In case others are coming here, as I did, and wondering why cchardet isn't included in requests, well, I can provide an answer just gleaned by talking to one of the maintainers on IRC. There was, at one time, a conditional import for cchardet, but it has since been removed. I asked why. Two reasons. First, chardet and cchardet are not fully compatible and have different strengths and accuracies. So, having a conditional import means that requests wouldn't be deterministic. This is a very bad thing.

The second reason is that conditional imports are vaguely causing trouble in other areas of requests that the devs want to trim down. I don't know the details here, exactly, but there's an import for simplejson that they say has caused trouble, so they're disinclined to do more conditional imports.

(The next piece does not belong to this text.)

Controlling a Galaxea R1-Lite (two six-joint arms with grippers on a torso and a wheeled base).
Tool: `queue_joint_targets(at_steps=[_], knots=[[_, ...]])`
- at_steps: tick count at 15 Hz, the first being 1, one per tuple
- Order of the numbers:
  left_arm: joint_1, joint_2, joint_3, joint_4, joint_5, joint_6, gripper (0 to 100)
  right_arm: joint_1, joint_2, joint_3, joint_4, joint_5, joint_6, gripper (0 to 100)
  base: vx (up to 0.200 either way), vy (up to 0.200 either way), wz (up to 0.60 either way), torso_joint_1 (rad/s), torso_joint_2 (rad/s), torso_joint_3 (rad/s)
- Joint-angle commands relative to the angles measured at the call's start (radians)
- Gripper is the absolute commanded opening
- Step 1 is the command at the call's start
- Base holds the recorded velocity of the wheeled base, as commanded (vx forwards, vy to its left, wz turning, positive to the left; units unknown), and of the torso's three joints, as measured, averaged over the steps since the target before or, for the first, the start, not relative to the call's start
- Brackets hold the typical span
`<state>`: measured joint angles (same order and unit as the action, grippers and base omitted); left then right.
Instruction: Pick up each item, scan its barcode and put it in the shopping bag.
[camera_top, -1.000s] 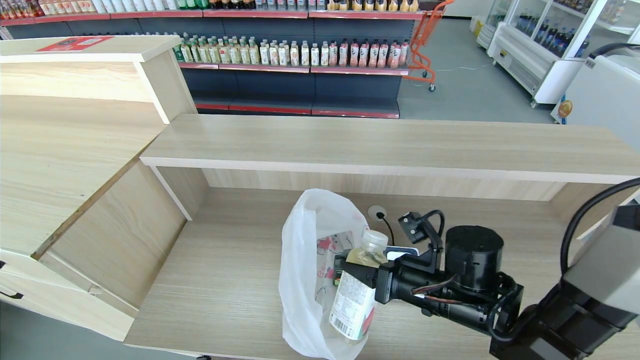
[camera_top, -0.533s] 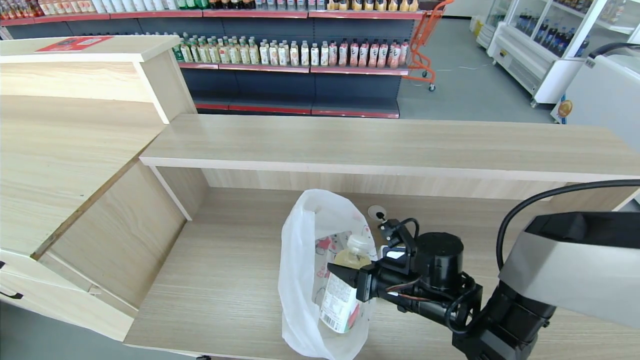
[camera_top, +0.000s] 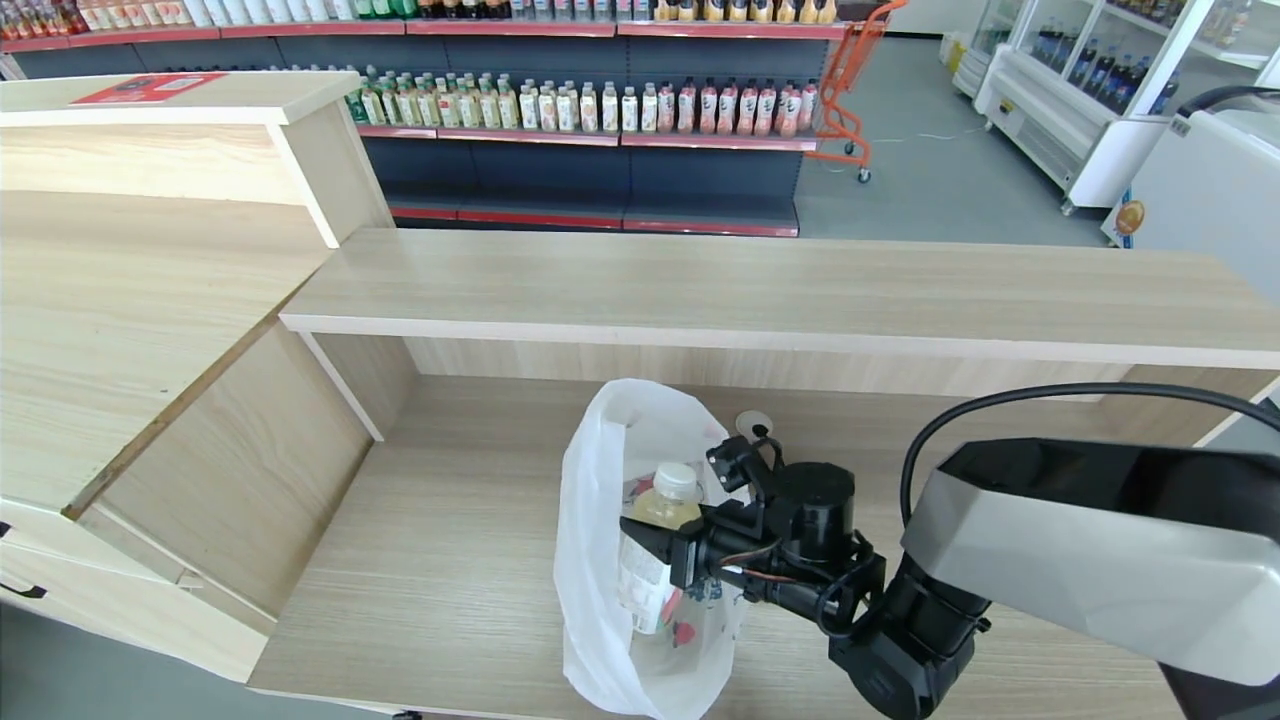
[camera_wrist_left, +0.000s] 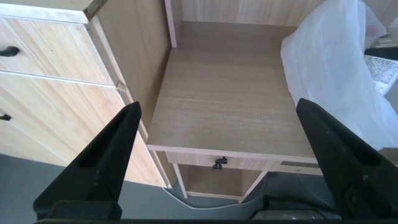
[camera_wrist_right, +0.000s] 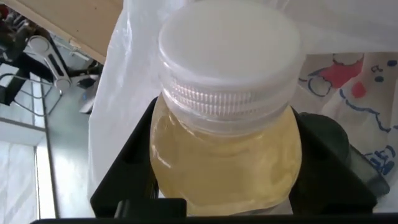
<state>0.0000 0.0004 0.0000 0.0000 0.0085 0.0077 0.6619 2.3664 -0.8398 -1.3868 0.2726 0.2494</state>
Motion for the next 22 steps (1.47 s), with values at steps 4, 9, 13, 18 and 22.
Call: queue_joint_targets(at_steps=[4,9,13,18,22], knots=[[0.0,0.0,0.0,0.0,0.001,0.0,100,-0.002,0.09,-0.018,-0.003,0.002,-0.168,0,0.0,0.0,0.0,0.0,0.0,0.0],[0.0,0.0,0.0,0.0,0.001,0.0,100,-0.008,0.083,0.005,-0.024,0.005,-0.243,0,0.0,0.0,0.0,0.0,0.0,0.0],[0.0,0.0,0.0,0.0,-0.001,0.0,100,-0.021,0.04,0.059,-0.046,0.034,-0.234,100,0.0,0.0,0.0,0.0,0.0,0.0],[0.0,0.0,0.0,0.0,0.001,0.0,100,-0.064,-0.052,0.153,-0.055,0.034,-0.097,100,0.0,0.0,0.0,0.0,0.0,0.0],[0.0,0.0,0.0,0.0,0.001,0.0,100,-0.082,-0.193,0.226,-0.046,0.034,0.08,100,0.0,0.0,0.0,0.0,0.0,0.0]])
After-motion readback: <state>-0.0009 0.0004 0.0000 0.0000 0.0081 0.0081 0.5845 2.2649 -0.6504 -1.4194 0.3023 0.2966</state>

So, if you want faster processing and your comfy with the fact that cchardet has different responses to chardet, you can do this in your code just before the first time you access r.text:

if r.encoding is None:
        # Requests detects the encoding when the item is GET'ed using
        # HTTP headers, and then when r.text is accessed, if the encoding
        # hasn't been set by that point. By setting the encoding here, we
        # ensure that it's done by cchardet, if it hasn't been done with
        # HTTP headers. This way it is done before r.text is accessed
        # (which would do it with vanilla chardet). This is a big
        # performance boon.
        r.encoding = cchardet.detect(r.content)['encoding']

All 10 comments

We're aware of this. Do you have a proposal to replace it with something better?

How about using cChardet ?

We can't vendor anything that uses C extensions, so no @rsnair2 we can't use cChardet

Couldn't it be the solution in @marcocova's case though? If instead of letting requests determine the charset, he could use cChardet and tell requests what charset to expect.

@Terr the solution of setting the encoding manually is well documented, so I would hope that @marcocova had considered that.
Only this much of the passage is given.